Publisher eyes paid content online.


By Jason Fell
03/10/2009

As the sustainability of free content online continues to be debated, Time Inc. CEO Ann Moore said the mega publisher is considering taking a major step in the paid content direction: by making Time.com and People.com subscription-based.

"I think it is time for Time Inc. to sit down and seriously think, what is the model," Moore [pictured] told England's Telegraph newspaper. "We are going to have to figure out a way to have paid content in the future."

A company spokesperson declined to comment on Time Inc.'s online revenue.

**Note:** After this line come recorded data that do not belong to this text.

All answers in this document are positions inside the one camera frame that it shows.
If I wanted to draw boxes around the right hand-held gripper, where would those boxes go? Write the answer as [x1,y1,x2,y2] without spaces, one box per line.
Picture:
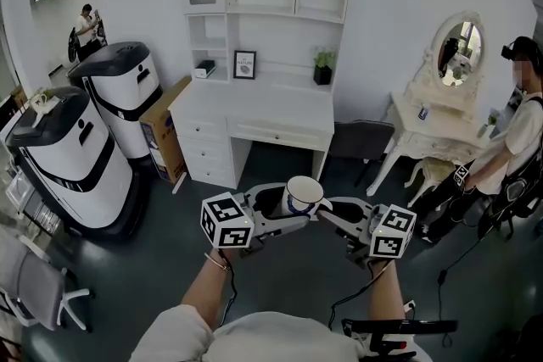
[315,197,417,269]

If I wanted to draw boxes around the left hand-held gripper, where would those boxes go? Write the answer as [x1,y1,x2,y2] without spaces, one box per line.
[199,181,313,259]

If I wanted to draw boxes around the white cup with blue print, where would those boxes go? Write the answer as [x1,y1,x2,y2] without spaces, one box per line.
[283,175,334,222]

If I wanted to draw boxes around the person's right forearm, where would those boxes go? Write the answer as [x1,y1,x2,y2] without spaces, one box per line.
[366,261,409,321]

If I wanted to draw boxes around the person's left forearm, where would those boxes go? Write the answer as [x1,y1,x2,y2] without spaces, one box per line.
[179,251,232,328]

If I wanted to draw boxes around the dark grey chair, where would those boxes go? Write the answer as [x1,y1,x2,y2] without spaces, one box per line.
[327,119,396,188]

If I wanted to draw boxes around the white ornate stool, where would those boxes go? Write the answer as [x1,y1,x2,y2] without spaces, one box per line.
[402,158,460,205]

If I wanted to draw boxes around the white desk with drawers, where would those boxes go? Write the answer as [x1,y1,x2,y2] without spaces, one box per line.
[168,70,337,190]

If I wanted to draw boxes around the white ornate dressing table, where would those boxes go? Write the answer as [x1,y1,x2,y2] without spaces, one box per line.
[365,90,490,197]

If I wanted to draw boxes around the black waist-mounted device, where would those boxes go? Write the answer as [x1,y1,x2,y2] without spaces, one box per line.
[340,318,460,354]

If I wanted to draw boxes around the person's white shirt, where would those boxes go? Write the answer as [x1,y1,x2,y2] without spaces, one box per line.
[126,304,434,362]

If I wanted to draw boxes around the brown cardboard box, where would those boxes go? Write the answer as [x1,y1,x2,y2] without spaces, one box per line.
[138,75,193,186]

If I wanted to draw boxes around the black framed picture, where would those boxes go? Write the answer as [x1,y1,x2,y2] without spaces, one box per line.
[232,49,258,81]

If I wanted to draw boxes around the potted plant in black pot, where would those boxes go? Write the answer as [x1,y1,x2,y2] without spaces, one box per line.
[312,46,339,86]

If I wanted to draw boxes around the small white box device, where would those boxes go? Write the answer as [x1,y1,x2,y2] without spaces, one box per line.
[193,59,217,80]

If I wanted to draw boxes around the small vase with flowers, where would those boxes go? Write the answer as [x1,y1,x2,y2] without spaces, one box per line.
[476,107,500,141]

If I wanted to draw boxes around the white and black service robot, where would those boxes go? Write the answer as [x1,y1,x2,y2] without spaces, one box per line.
[5,86,142,243]
[66,41,165,160]

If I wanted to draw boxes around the oval white framed mirror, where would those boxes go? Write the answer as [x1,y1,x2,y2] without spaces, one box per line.
[423,9,487,99]

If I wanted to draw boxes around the white vase with plant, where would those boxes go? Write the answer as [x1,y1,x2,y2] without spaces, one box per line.
[31,89,57,116]

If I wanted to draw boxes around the grey office chair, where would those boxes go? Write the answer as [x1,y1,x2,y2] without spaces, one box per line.
[0,223,95,332]

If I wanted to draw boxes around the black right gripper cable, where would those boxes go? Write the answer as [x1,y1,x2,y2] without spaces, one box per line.
[327,260,392,331]

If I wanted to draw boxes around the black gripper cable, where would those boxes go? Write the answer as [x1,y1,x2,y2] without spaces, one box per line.
[217,253,239,327]
[327,260,392,331]

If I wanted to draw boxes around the thin bracelet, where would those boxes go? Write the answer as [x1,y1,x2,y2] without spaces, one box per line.
[204,252,232,273]

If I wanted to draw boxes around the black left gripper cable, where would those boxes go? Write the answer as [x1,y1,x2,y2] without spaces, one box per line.
[217,253,239,327]

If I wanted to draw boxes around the black floor cable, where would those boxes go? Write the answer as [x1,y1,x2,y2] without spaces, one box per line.
[435,220,508,347]

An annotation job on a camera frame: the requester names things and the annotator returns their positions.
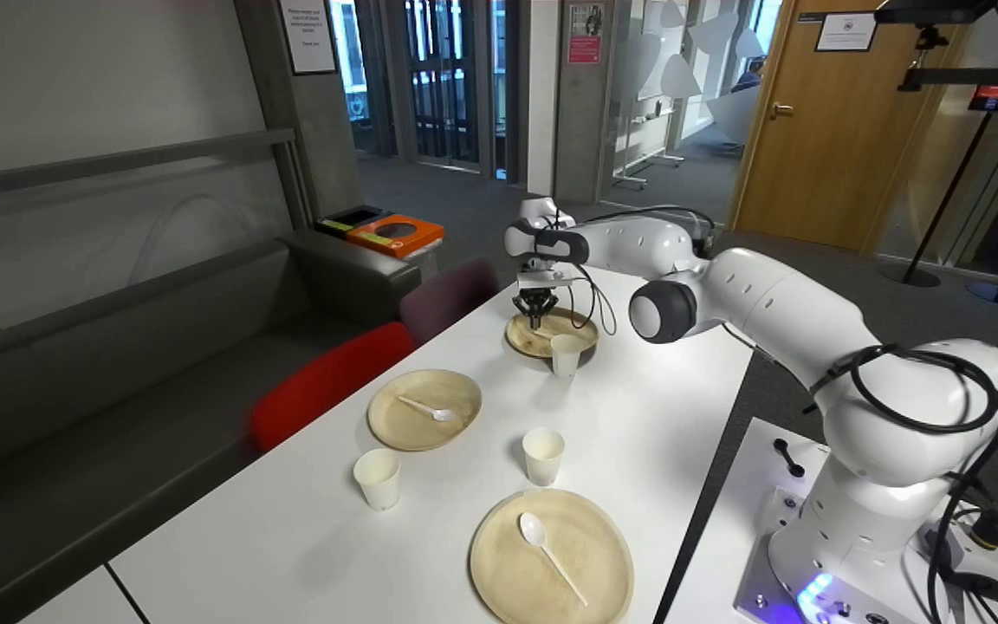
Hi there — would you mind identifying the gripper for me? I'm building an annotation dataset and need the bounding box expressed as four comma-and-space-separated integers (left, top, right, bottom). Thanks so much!
513, 288, 561, 331

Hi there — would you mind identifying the round palm leaf plate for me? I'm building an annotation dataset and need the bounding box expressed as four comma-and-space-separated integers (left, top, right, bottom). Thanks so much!
366, 369, 483, 453
469, 488, 636, 624
504, 307, 600, 361

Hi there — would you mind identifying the white paper cup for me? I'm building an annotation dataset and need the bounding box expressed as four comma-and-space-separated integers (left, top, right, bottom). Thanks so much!
522, 426, 567, 488
353, 447, 403, 512
549, 333, 586, 379

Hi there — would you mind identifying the maroon chair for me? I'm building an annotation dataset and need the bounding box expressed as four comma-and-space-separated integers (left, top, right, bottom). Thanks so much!
399, 259, 501, 347

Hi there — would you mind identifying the orange lidded bin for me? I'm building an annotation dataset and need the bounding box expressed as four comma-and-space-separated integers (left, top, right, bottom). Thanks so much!
345, 213, 447, 260

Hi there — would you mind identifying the white plastic spoon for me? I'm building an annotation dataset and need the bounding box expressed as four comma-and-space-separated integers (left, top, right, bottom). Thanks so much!
518, 510, 591, 608
397, 395, 459, 424

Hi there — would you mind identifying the black lidded bin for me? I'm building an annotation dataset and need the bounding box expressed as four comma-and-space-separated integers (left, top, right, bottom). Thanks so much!
314, 205, 392, 242

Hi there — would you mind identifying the red chair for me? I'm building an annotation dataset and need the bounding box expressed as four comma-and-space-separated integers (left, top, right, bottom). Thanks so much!
247, 322, 418, 454

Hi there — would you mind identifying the glass door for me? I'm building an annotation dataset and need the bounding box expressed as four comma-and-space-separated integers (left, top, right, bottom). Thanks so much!
401, 0, 483, 167

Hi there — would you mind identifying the red poster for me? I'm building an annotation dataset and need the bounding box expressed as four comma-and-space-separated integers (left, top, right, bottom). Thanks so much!
567, 2, 605, 65

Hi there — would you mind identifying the small black tool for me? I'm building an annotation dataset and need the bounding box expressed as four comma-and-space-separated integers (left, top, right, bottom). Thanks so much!
773, 439, 807, 479

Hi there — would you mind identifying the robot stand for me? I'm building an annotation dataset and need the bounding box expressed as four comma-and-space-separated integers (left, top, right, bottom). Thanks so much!
664, 417, 998, 624

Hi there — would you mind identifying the wooden door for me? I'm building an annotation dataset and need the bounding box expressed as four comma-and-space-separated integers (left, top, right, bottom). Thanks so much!
728, 0, 969, 255

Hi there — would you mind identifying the white door sign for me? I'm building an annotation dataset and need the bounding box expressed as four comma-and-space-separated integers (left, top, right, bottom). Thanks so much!
814, 10, 879, 54

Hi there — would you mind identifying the grey sofa bench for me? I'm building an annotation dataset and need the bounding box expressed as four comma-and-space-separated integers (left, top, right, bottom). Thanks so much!
0, 229, 423, 624

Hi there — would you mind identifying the emergency stop button box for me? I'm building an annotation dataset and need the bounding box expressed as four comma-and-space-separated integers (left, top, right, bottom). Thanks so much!
917, 509, 998, 601

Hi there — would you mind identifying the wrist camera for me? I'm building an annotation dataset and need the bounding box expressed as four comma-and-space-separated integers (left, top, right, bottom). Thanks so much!
519, 266, 583, 292

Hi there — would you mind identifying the white wall notice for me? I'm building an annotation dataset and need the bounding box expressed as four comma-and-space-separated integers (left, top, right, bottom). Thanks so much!
277, 0, 339, 76

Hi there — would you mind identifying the camera on mount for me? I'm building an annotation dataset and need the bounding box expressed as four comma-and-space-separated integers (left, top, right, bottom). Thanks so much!
873, 0, 998, 93

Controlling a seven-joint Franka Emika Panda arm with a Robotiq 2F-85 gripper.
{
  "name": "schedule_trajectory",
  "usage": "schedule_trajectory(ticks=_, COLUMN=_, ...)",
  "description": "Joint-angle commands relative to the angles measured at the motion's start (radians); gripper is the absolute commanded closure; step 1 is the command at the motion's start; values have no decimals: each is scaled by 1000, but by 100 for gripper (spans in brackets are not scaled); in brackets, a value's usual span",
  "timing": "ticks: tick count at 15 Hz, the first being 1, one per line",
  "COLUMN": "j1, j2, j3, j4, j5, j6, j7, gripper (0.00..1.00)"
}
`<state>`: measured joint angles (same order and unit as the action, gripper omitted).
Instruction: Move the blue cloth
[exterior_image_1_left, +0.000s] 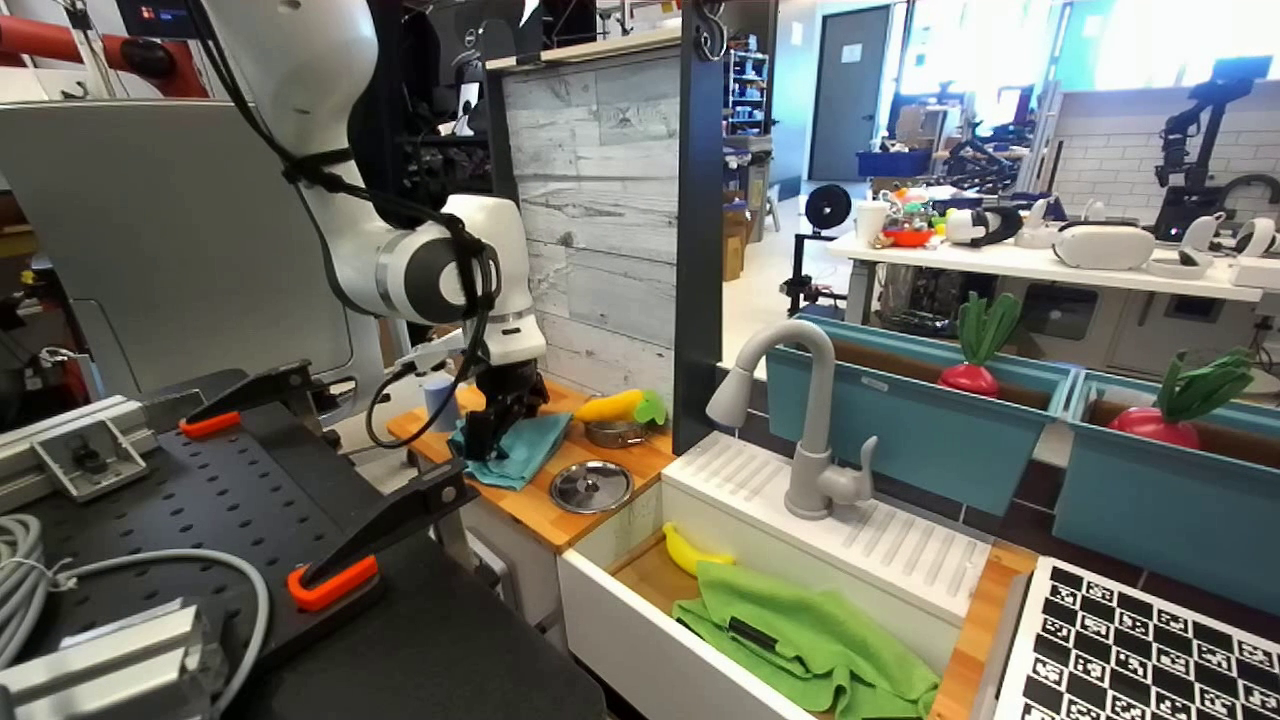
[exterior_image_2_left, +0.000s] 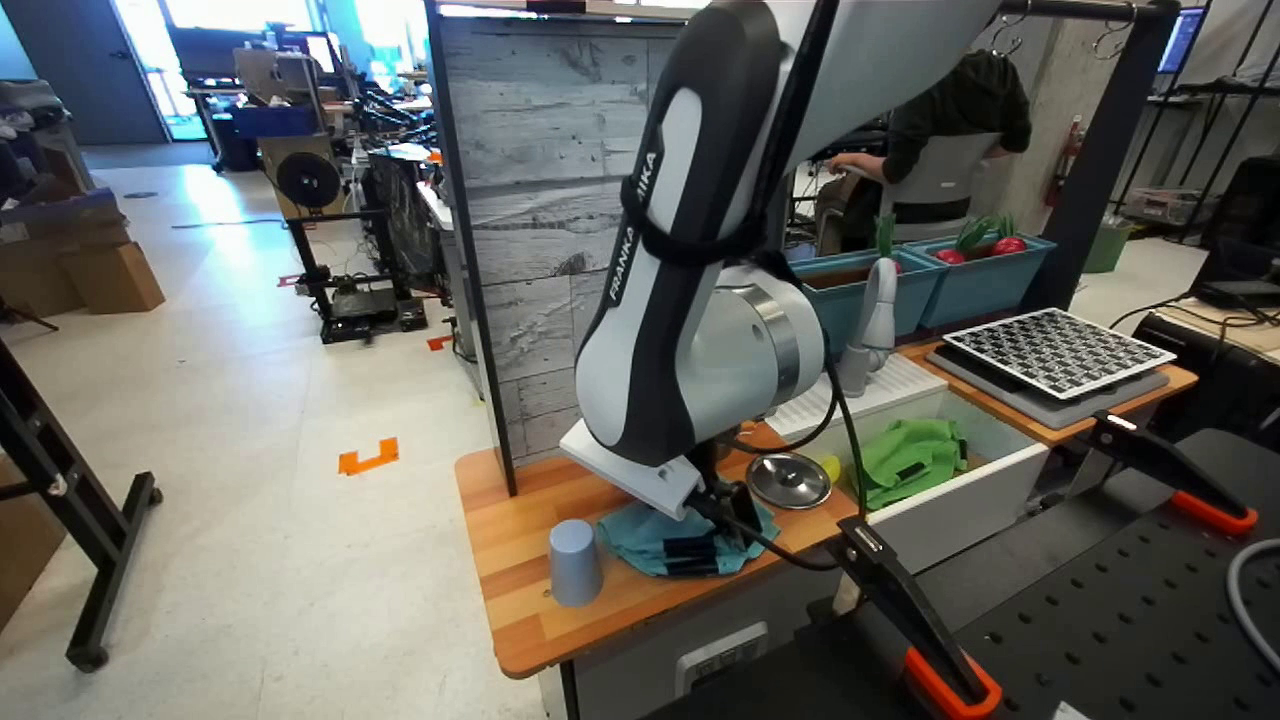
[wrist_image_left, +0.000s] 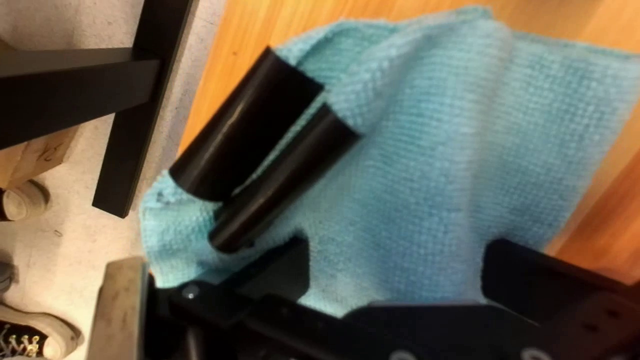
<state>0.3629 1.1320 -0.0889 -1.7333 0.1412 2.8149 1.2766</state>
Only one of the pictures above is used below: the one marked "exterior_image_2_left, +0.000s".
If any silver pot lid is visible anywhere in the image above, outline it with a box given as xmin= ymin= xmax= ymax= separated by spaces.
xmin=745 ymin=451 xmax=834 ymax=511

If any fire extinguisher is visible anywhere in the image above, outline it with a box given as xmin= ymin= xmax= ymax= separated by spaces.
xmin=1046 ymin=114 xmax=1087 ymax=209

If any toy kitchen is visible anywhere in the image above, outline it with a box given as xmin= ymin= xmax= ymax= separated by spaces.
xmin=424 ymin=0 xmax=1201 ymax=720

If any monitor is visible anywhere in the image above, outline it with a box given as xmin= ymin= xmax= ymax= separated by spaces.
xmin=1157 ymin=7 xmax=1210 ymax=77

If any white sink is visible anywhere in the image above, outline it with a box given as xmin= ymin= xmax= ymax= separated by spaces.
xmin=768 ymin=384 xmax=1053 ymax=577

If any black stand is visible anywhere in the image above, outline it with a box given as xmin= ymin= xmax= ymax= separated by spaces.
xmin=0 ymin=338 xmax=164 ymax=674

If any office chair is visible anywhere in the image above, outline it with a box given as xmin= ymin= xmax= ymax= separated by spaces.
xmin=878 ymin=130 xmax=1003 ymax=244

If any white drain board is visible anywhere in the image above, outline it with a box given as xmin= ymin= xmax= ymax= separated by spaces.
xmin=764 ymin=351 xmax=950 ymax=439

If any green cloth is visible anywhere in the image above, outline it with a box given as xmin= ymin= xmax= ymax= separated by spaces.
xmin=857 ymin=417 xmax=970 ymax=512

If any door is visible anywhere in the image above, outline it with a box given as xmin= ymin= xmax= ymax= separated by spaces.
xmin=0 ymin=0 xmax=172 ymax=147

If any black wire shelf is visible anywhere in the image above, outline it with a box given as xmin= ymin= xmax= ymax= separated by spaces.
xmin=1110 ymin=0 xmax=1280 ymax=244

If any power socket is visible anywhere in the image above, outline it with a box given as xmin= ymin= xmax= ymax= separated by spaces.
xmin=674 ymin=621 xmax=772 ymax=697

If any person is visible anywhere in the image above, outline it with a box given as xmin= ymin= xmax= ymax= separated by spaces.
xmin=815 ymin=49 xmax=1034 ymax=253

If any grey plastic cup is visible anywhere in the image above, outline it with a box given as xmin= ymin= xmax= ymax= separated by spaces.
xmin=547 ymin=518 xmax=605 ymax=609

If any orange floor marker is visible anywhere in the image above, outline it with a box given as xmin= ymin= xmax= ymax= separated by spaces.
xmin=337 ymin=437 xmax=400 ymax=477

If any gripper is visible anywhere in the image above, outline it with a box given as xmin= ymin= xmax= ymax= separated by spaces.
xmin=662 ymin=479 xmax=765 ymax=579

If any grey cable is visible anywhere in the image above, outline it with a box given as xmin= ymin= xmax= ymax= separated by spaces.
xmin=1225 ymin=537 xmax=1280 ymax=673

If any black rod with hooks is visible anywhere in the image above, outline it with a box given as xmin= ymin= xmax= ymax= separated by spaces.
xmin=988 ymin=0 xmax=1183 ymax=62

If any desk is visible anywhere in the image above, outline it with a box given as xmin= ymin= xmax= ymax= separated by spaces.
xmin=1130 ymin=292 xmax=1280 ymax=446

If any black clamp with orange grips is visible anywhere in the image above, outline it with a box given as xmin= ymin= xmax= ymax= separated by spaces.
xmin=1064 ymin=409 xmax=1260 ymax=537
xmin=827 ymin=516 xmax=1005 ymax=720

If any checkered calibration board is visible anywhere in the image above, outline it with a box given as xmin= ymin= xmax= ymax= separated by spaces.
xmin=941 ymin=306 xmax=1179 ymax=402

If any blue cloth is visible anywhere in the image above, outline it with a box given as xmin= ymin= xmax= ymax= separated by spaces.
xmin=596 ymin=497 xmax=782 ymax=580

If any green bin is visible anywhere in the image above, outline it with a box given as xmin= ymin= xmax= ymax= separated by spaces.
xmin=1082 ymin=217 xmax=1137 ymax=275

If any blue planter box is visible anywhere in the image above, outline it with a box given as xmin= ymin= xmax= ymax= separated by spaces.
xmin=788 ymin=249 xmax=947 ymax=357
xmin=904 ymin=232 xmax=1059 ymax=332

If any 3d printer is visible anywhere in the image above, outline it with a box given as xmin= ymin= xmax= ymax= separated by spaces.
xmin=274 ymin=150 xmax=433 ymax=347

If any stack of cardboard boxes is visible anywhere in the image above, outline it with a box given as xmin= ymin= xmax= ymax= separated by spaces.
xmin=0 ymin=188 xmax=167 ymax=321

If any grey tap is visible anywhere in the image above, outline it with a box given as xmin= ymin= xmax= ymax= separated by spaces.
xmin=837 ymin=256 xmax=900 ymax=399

Time.com posted roughly 30 million page views in mid-December, after Barack Obama was announced Time’s 2008 Person of the Year. Meanwhile, People.com in 2008 reported 46 percent year-over-year growth (compared with the industry average of about 10 percent), including an average of 8.6 million monthly uniques—a 36 percent increase year-over-year.

The spokesperson told FOLIO: that paid content is one of several alternative revenue sources the company is considering. “If we did have a paid content area online, it would just be for select content—a majority of content on Time Inc. sites will remain free,” the spokesperson said.  “We're also looking at devices like e-readers which obviously have both a subscription and advertising stream as well as micro-payments for things like select iPhone applications.”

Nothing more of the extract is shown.